▶ Required action:
Everything from the first line below through the line with "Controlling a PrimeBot" is to be transcribed exactly, and nothing past it.

▶ Given information:
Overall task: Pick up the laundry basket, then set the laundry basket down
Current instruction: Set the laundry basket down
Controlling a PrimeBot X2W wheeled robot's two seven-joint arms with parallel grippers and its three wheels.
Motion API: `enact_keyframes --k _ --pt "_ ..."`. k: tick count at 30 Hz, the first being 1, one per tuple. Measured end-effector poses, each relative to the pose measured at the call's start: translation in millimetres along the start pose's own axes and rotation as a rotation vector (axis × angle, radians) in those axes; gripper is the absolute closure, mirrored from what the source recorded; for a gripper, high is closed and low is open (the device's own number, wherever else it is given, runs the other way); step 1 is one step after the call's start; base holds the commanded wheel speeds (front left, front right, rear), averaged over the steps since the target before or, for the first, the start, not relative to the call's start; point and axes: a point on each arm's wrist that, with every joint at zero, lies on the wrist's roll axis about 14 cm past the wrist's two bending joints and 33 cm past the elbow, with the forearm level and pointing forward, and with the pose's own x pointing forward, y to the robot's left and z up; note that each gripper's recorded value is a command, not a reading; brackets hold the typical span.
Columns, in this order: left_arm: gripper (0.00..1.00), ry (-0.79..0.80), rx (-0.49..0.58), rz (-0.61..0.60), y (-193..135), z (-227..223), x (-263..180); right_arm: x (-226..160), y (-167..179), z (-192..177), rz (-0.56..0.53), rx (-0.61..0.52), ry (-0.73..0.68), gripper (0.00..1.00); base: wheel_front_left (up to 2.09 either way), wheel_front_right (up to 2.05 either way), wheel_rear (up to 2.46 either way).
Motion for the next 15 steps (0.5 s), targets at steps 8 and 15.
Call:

▶ Output:
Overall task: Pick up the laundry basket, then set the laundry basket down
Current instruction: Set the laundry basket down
Controlling a PrimeBot X2W wheeled robot's two seven-joint arms with parallel grippers and its three wheels.

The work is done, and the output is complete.